* THE PROBLEM
In the material below, how many lines contain "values"? Answer with the number alone.

* DATASET EXCERPTS
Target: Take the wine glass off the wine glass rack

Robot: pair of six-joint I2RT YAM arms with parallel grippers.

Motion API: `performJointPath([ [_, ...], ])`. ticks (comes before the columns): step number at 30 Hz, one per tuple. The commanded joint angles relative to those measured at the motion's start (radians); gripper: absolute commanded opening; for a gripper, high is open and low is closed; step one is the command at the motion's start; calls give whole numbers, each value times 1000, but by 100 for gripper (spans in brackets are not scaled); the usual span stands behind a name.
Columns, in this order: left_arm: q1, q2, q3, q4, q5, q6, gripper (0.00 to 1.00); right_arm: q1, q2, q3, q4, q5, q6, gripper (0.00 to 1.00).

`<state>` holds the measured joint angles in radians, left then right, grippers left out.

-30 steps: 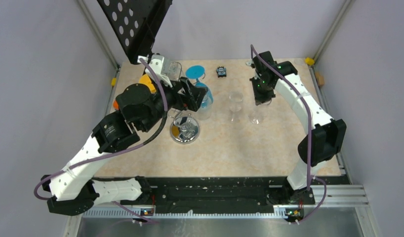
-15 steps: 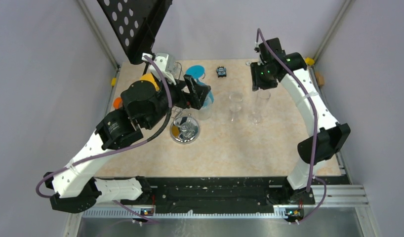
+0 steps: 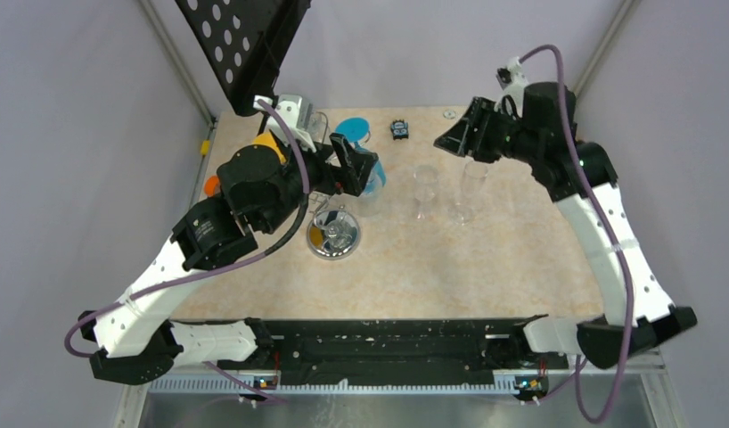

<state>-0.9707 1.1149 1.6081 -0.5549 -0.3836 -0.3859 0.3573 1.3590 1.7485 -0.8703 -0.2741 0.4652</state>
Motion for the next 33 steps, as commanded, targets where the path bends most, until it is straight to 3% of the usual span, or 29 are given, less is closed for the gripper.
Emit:
performJointPath([
  [1,0,-26,24,3,-8,14,95,0,-162,-260,460,-219,367,57],
  [4,0,-30,15,9,0,12,95,22,-215,-381,599,-215,509,63],
  [12,0,-41,-2,9,1,-4,95,192,-159,-421,716,-145,589,65],
  [16,1,-45,-4,-11,-15,-23,94,279,-150,-408,706,39,569,65],
  [26,1,-62,-14,-18,-25,-59,93,306,-79,-388,643,85,546,60],
  [33,1,-52,7,-53,-28,-83,90,319,-33,-390,696,-3,591,47],
])
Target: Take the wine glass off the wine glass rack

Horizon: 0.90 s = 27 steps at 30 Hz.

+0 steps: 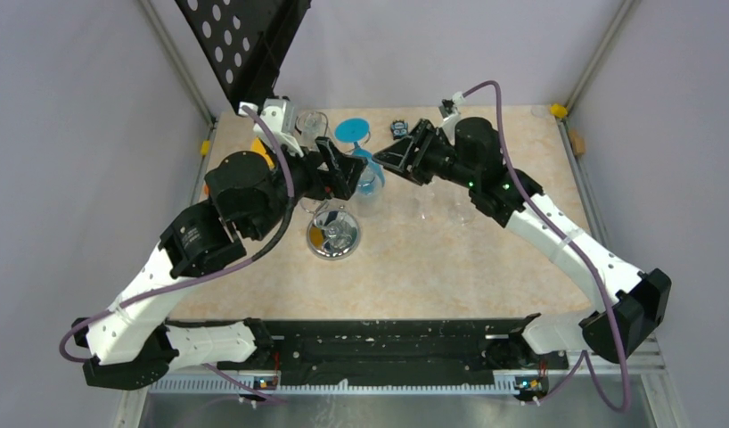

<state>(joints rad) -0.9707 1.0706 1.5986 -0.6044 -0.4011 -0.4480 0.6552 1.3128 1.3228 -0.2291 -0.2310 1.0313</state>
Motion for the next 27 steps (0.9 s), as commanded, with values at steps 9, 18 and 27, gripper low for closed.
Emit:
performJointPath([
  [9,1,-18,12,-18,-11,-26,90,32,18,6,103,-81,79,38],
  [18,2,-28,4,-24,-7,-19,90,32,32,6,81,-89,131,25],
  [27,1,-41,-2,-26,-13,-15,90,32,2,-13,115,-52,176,0],
])
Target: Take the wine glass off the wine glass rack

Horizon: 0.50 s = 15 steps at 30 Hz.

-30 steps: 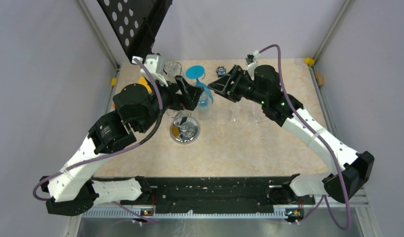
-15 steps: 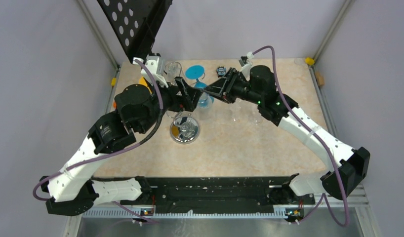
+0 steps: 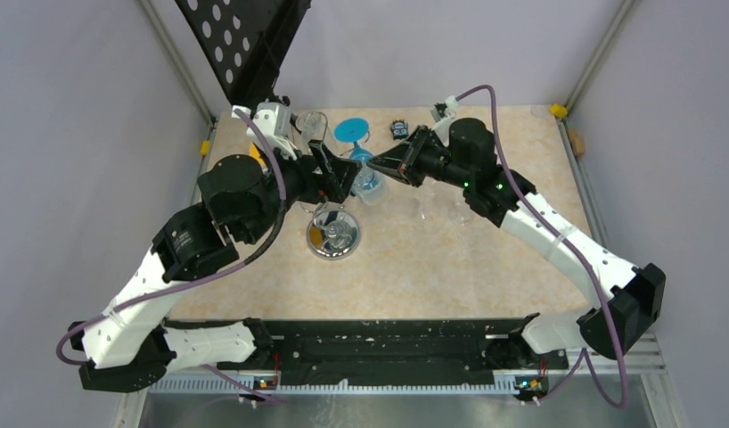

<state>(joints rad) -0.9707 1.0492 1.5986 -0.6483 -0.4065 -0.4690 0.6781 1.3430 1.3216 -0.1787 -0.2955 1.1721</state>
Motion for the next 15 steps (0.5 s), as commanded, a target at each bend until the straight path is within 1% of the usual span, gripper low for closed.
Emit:
performJointPath([
  [1,2,-21,-2,18,-7,5,90,9,-39,-18,68,23,47,0],
  [9,1,-33,-12,19,-13,-1,90,8,-130,-54,72,106,115,0],
  [15,1,-39,-19,24,-18,-5,90,10,-148,-54,89,75,142,0],
])
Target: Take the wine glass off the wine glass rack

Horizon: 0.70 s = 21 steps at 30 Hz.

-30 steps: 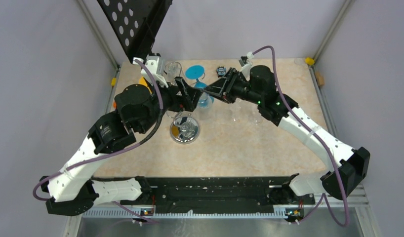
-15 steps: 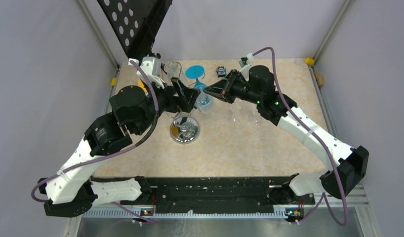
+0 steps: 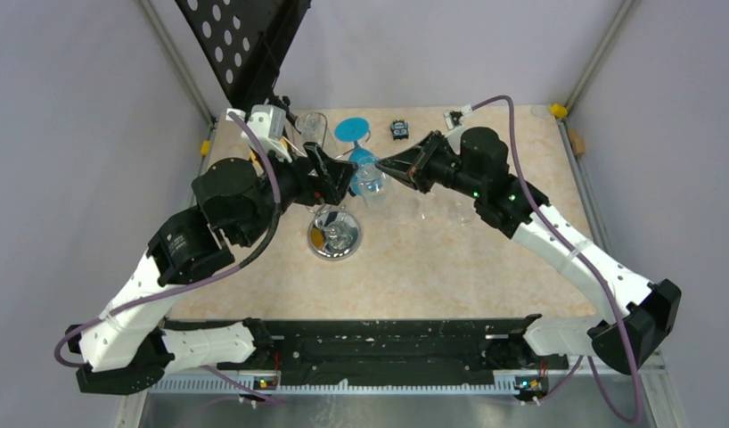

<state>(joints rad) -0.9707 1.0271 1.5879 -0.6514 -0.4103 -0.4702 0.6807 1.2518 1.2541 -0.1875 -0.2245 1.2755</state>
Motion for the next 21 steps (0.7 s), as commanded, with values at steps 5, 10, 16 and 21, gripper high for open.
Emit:
performJointPath([
  [5,2,-12,-10,29,-13,-2,90,8,-54,11,115,-23,45,0],
  [10,1,-10,-9,32,-16,3,90,27,-35,19,145,-53,40,0],
  [16,1,-17,-16,45,-22,11,90,65,-16,43,145,-50,28,0],
  [21,1,-17,-19,50,-27,19,90,81,10,59,150,-49,20,0],
])
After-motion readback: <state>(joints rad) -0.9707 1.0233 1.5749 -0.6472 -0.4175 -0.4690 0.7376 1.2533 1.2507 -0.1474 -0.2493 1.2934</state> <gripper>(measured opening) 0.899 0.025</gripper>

* RESPONSE
2